What you need to do
Wherever a line of the data contains "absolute", copy that line.

Given information
= = = =

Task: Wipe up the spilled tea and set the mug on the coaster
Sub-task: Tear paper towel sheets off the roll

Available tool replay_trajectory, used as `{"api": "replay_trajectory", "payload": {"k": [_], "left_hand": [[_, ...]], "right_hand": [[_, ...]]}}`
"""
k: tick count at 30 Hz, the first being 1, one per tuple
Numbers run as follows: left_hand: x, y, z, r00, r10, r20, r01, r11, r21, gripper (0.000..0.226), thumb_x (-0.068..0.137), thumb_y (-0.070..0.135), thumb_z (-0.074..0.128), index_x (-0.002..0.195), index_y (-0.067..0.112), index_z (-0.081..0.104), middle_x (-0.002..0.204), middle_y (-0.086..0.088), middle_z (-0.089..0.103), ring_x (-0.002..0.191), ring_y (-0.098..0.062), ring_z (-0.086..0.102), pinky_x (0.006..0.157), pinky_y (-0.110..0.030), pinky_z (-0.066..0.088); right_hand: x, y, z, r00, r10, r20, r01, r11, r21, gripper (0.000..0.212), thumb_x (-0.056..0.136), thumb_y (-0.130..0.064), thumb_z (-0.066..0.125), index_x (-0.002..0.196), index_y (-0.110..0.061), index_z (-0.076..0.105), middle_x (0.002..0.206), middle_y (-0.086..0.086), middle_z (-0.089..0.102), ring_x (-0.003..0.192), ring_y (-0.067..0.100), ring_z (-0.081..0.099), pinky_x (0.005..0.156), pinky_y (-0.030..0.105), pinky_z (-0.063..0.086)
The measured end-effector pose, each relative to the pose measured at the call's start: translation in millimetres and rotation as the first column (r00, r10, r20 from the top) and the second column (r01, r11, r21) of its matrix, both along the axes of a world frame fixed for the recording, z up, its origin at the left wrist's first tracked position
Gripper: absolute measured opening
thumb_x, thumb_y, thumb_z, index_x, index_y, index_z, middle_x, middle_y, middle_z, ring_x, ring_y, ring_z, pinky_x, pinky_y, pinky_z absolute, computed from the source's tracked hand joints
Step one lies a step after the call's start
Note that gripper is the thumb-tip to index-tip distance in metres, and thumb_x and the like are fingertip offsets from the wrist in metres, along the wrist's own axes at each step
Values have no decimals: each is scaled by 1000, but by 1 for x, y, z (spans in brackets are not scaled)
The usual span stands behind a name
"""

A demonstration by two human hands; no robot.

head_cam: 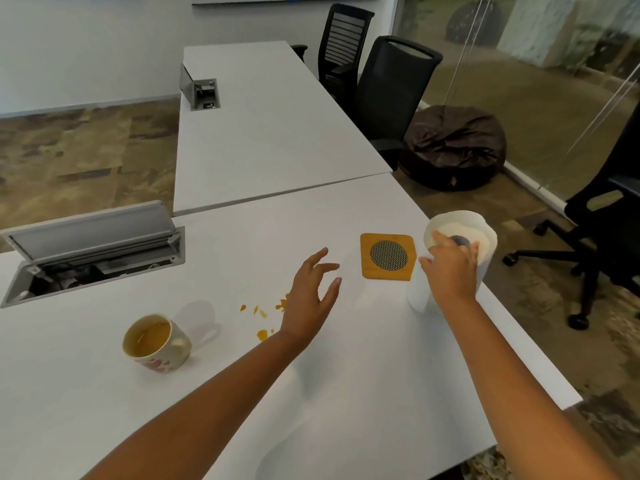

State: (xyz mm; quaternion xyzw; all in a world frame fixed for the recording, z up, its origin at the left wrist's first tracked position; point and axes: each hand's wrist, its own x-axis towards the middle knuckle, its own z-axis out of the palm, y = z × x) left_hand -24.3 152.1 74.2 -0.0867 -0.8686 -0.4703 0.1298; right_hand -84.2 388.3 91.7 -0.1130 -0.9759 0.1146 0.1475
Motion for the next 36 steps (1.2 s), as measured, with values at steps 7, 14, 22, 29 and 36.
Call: {"api": "replay_trajectory", "payload": {"k": [7,14,22,29,36], "left_hand": [[2,3,2,997,-76,17,77,996,-47,20,87,31,59,105,23,62,145,3,39,132,-13,36,102,-26,34],[-2,5,7,997,-79,2,79,994,-76,15,89,21,57,102,23,63,144,4,39,132,-13,36,100,-21,31],[-29,-5,26,994,-99,-37,87,965,-246,35,88,14,56,122,20,54,146,1,37,131,-17,38,100,-27,39],[-70,10,59,897,-442,-27,284,620,-731,77,82,-3,57,145,23,22,155,-3,20,139,-26,27,110,-37,28],[-90,49,60,740,-667,83,336,260,-905,80,83,6,64,144,30,18,158,0,8,143,-28,13,114,-45,17]], "right_hand": [[4,1,9,985,-2,174,-29,984,174,24,91,-20,57,109,-9,67,146,14,38,129,30,39,116,49,-5],[8,12,26,922,375,90,-348,909,-228,18,81,-13,69,90,3,70,133,3,55,122,27,47,118,31,9],[26,-12,27,686,693,222,-610,714,-344,34,83,-17,68,116,-13,62,137,-8,49,133,20,38,112,32,28],[40,6,34,749,650,130,-631,759,-163,52,84,-24,66,132,-32,48,151,-8,33,141,15,24,112,36,-11],[79,37,8,860,510,-2,-499,841,-210,32,81,-46,63,109,-31,62,151,-12,31,141,6,21,112,26,-4]]}}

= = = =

Solution for this problem
Gripper: absolute measured opening
thumb_x, thumb_y, thumb_z, index_x, index_y, index_z, middle_x, middle_y, middle_z, ring_x, ring_y, ring_z, pinky_x, pinky_y, pinky_z absolute, computed from the source's tracked hand joints

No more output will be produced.